● **WHAT TO WORK ON**:
Would you reproduce the entries that follow exactly as they appear?

● **EXTRACTED INFORMATION**:
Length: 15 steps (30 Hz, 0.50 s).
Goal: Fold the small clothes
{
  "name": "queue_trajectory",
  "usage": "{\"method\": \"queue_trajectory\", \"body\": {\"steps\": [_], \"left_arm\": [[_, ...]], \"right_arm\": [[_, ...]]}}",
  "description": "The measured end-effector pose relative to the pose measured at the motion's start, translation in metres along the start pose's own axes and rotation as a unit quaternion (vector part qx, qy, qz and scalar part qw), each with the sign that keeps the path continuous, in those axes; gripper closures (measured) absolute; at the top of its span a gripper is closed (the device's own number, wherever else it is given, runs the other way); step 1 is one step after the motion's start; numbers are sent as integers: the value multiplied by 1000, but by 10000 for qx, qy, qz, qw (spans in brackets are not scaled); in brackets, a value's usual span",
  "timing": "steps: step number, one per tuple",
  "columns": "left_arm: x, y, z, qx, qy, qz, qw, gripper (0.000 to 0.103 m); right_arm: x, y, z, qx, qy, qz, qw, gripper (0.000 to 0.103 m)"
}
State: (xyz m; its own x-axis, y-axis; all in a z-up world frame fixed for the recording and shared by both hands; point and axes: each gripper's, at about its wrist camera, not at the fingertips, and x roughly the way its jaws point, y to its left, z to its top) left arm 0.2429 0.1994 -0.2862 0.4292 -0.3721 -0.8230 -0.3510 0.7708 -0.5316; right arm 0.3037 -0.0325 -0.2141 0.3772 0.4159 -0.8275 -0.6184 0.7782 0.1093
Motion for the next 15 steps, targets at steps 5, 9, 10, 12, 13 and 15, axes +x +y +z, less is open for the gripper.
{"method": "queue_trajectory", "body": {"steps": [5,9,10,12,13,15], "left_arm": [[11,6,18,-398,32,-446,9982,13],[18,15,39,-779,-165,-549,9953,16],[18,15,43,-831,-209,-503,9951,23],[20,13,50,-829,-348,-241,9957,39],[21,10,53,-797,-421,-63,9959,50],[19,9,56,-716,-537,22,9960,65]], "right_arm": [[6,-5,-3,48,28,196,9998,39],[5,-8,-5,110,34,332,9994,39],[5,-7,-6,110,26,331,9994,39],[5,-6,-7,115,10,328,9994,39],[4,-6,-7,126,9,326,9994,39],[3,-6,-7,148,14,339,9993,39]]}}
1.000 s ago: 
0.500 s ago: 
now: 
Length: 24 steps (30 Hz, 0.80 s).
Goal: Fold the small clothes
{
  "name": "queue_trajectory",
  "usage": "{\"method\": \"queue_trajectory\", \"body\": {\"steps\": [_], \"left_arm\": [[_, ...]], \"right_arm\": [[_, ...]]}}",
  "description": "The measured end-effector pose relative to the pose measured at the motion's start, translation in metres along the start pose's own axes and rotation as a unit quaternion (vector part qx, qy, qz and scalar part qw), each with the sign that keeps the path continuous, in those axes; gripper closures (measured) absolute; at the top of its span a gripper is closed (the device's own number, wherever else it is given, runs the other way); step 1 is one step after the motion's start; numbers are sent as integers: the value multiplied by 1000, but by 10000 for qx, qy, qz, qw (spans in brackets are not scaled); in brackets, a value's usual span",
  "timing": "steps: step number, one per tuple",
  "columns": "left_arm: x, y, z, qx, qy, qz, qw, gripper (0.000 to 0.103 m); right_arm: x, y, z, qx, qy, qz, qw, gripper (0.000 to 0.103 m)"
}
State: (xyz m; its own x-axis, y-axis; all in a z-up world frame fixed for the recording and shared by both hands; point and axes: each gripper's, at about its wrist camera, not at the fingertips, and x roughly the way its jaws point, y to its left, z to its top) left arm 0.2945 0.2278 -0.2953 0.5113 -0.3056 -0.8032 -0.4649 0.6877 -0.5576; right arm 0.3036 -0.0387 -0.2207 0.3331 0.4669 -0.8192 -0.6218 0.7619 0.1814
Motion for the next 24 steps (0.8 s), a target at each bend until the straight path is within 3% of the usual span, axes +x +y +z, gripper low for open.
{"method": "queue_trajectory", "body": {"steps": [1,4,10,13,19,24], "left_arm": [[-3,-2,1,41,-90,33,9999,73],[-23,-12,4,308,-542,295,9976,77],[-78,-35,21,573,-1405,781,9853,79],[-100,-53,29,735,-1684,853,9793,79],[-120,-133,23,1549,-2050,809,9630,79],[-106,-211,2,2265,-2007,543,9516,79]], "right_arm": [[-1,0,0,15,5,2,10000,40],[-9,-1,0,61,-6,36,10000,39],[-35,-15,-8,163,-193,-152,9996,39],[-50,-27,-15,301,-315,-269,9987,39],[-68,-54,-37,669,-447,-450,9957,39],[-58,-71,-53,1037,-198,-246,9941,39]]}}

● **EXERCISE RESULT**:
Length: 15 steps (30 Hz, 0.50 s).
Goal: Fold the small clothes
{
  "name": "queue_trajectory",
  "usage": "{\"method\": \"queue_trajectory\", \"body\": {\"steps\": [_], \"left_arm\": [[_, ...]], \"right_arm\": [[_, ...]]}}",
  "description": "The measured end-effector pose relative to the pose measured at the motion's start, translation in metres along the start pose's own axes and rotation as a unit quaternion (vector part qx, qy, qz and scalar part qw), each with the sign that keeps the path continuous, in those axes; gripper closures (measured) absolute; at the top of its span a gripper is closed (the device's own number, wherever else it is given, runs the other way); step 1 is one step after the motion's start; numbers are sent as integers: the value multiplied by 1000, but by 10000 for qx, qy, qz, qw (spans in brackets are not scaled); in brackets, a value's usual span",
  "timing": "steps: step number, one per tuple",
  "columns": "left_arm: x, y, z, qx, qy, qz, qw, gripper (0.000 to 0.103 m); right_arm: x, y, z, qx, qy, qz, qw, gripper (0.000 to 0.103 m)"
}
State: (xyz m; its own x-axis, y-axis; all in a z-up world frame fixed for the recording and shared by both hands; point and axes: each gripper's, at about its wrist camera, not at the fingertips, and x roughly the way its jaws point, y to its left, z to its top) left arm 0.2429 0.1994 -0.2862 0.4292 -0.3721 -0.8230 -0.3510 0.7708 -0.5316; right arm 0.3037 -0.0325 -0.2141 0.3772 0.4159 -0.8275 -0.6184 0.7782 0.1093
Motion for the next 15 steps, targets at steps 5, 9, 10, 12, 13 and 15, axes +x +y +z, less is open for the gripper.
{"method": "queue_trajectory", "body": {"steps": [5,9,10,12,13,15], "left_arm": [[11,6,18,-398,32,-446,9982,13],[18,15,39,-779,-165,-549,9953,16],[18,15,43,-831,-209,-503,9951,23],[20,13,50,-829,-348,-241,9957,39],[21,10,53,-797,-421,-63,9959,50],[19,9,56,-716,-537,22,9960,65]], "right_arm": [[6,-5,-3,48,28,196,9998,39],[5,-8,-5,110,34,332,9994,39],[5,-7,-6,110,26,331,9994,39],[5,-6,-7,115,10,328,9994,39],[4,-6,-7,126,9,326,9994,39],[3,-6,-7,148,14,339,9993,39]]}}
1.000 s ago: 
0.500 s ago: 
now: 
Length: 24 steps (30 Hz, 0.80 s).
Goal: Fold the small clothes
{
  "name": "queue_trajectory",
  "usage": "{\"method\": \"queue_trajectory\", \"body\": {\"steps\": [_], \"left_arm\": [[_, ...]], \"right_arm\": [[_, ...]]}}",
  "description": "The measured end-effector pose relative to the pose measured at the motion's start, translation in metres along the start pose's own axes and rotation as a unit quaternion (vector part qx, qy, qz and scalar part qw), each with the sign that keeps the path continuous, in those axes; gripper closures (measured) absolute; at the top of its span a gripper is closed (the device's own number, wherever else it is given, runs the other way); step 1 is one step after the motion's start; numbers are sent as integers: the value multiplied by 1000, but by 10000 for qx, qy, qz, qw (spans in brackets are not scaled); in brackets, a value's usual span",
  "timing": "steps: step number, one per tuple",
  "columns": "left_arm: x, y, z, qx, qy, qz, qw, gripper (0.000 to 0.103 m); right_arm: x, y, z, qx, qy, qz, qw, gripper (0.000 to 0.103 m)"
}
State: (xyz m; its own x-axis, y-axis; all in a z-up world frame fixed for the recording and shared by both hands; point and axes: each gripper's, at about its wrist camera, not at the fingertips, and x roughly the way its jaws point, y to its left, z to its top) left arm 0.2945 0.2278 -0.2953 0.5113 -0.3056 -0.8032 -0.4649 0.6877 -0.5576; right arm 0.3036 -0.0387 -0.2207 0.3331 0.4669 -0.8192 -0.6218 0.7619 0.1814
Motion for the next 24 steps (0.8 s), a target at each bend until the straight path is within 3% of the usual span, axes +x +y +z, gripper low for open.
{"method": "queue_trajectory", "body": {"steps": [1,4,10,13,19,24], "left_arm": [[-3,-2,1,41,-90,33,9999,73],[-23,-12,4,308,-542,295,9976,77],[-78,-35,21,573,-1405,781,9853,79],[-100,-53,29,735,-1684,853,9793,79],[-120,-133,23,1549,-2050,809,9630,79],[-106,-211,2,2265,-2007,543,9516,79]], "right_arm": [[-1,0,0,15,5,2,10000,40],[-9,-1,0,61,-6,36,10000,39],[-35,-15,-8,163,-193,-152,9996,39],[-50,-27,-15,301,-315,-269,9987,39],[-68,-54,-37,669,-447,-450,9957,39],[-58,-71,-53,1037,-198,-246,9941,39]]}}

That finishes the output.